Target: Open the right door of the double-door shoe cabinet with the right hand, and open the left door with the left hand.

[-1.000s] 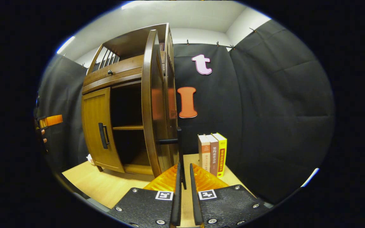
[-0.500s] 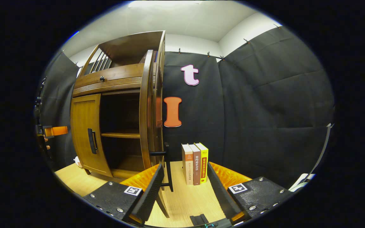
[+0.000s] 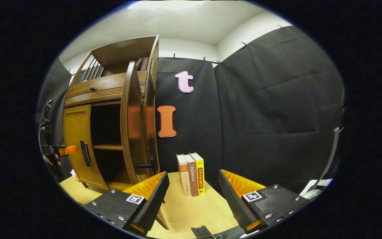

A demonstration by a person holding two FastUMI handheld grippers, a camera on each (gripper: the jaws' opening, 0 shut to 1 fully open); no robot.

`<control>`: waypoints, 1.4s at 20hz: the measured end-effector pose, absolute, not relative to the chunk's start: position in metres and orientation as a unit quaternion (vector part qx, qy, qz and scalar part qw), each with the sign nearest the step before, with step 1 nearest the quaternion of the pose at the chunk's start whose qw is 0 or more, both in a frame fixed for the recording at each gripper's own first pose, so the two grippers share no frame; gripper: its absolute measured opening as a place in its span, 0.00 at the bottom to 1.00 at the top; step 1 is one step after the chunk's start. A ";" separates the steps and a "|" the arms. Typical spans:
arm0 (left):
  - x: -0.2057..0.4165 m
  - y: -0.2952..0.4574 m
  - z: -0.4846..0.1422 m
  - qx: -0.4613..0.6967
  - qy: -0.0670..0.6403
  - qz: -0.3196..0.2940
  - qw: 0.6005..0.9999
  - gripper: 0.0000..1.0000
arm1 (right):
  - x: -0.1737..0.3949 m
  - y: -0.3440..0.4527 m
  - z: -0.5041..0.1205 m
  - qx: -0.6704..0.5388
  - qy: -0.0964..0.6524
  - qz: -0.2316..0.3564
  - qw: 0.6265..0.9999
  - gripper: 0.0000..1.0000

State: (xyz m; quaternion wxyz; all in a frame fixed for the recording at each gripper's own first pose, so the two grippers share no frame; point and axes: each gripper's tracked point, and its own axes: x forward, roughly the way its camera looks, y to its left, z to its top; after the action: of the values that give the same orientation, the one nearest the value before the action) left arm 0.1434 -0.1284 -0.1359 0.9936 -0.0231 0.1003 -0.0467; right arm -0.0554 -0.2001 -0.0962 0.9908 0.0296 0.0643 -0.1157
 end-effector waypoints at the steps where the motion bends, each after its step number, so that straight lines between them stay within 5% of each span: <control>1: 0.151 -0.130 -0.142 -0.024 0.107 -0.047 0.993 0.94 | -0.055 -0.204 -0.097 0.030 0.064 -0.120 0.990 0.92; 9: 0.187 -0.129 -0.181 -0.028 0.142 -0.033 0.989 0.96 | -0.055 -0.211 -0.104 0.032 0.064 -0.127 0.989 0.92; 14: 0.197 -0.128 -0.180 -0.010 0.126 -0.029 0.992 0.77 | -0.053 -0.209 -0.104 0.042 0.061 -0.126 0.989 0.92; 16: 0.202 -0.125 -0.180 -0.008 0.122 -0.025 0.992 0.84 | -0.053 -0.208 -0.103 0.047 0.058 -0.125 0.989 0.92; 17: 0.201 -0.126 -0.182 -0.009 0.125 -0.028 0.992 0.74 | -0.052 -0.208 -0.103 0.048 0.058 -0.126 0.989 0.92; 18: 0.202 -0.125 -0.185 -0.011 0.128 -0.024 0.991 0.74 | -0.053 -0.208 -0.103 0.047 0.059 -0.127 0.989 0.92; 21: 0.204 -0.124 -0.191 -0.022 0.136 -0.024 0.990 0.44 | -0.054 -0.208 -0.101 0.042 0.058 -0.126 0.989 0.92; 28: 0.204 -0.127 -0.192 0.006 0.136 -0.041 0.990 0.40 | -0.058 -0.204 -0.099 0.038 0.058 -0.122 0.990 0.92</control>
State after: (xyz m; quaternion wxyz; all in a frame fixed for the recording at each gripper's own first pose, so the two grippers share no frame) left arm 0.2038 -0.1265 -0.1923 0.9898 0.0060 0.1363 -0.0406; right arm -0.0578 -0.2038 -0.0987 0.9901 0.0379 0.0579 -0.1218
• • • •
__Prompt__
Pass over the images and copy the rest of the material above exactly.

__Output of the exercise__
Target: Open the right door of the double-door shoe cabinet with the right hand, and open the left door with the left hand.

[-1.000s] 
[-0.500s] 
[+0.000s] 

A demonstration by a person holding two FastUMI handheld grippers, a camera on each (gripper: the jaws' opening, 0 shut to 1 fully open); no robot.

`<control>`: waypoints, 1.4s at 20hz: the measured end-effector pose, absolute, not relative to the chunk's start: position in metres and orientation as a unit quaternion (vector part qx, qy, qz and scalar part qw), each with the sign nearest the step before, with step 1 nearest the quaternion of the pose at the chunk's start whose qw is 0 or more, both in a frame fixed for the recording at each gripper's own first pose, so the two grippers share no frame; gripper: its absolute measured opening as a place in its span, 0.00 at the bottom to 1.00 at the top; step 1 is one step after the chunk's start. A ";" separates the steps and a "|" the arms. Typical spans:
arm0 (left):
  - x: -0.2057..0.4165 m
  - y: -0.2952..0.4574 m
  - z: -0.4846..0.1422 m
  - qx: -0.4613..0.6967
  - qy: -0.0670..0.6403
  - qz: -0.3196..0.2940
  - qw: 0.6005..0.9999
  - gripper: 0.0000..1.0000
arm1 (right):
  - x: -0.1737..0.3949 m
  - y: -0.3440..0.4527 m
  - z: -0.5041..0.1205 m
  - qx: -0.6704..0.5388
  - qy: -0.0964..0.6524
  - qz: -0.2316..0.3564
  - qw: 0.6265..0.9999
  - gripper: 0.0000..1.0000

State: (xyz m; quaternion wxyz; all in a frame fixed for the recording at each gripper's own first pose, so the two grippers share no frame; point and axes: each gripper's tracked point, and its own axes: x forward, roughly the way its camera looks, y to its left, z to its top; after the action: of the values that give the same orientation, the one nearest the value before the action) left arm 0.1434 -0.1284 -0.1359 0.9936 -0.0231 0.1003 -0.0467; right arm -0.0554 -0.2001 -0.0962 0.9908 0.0296 0.0643 -0.1157
 end-effector waypoints at the steps where the motion bends, each after its step number, so that straight lines between them stay within 5% of each span: <control>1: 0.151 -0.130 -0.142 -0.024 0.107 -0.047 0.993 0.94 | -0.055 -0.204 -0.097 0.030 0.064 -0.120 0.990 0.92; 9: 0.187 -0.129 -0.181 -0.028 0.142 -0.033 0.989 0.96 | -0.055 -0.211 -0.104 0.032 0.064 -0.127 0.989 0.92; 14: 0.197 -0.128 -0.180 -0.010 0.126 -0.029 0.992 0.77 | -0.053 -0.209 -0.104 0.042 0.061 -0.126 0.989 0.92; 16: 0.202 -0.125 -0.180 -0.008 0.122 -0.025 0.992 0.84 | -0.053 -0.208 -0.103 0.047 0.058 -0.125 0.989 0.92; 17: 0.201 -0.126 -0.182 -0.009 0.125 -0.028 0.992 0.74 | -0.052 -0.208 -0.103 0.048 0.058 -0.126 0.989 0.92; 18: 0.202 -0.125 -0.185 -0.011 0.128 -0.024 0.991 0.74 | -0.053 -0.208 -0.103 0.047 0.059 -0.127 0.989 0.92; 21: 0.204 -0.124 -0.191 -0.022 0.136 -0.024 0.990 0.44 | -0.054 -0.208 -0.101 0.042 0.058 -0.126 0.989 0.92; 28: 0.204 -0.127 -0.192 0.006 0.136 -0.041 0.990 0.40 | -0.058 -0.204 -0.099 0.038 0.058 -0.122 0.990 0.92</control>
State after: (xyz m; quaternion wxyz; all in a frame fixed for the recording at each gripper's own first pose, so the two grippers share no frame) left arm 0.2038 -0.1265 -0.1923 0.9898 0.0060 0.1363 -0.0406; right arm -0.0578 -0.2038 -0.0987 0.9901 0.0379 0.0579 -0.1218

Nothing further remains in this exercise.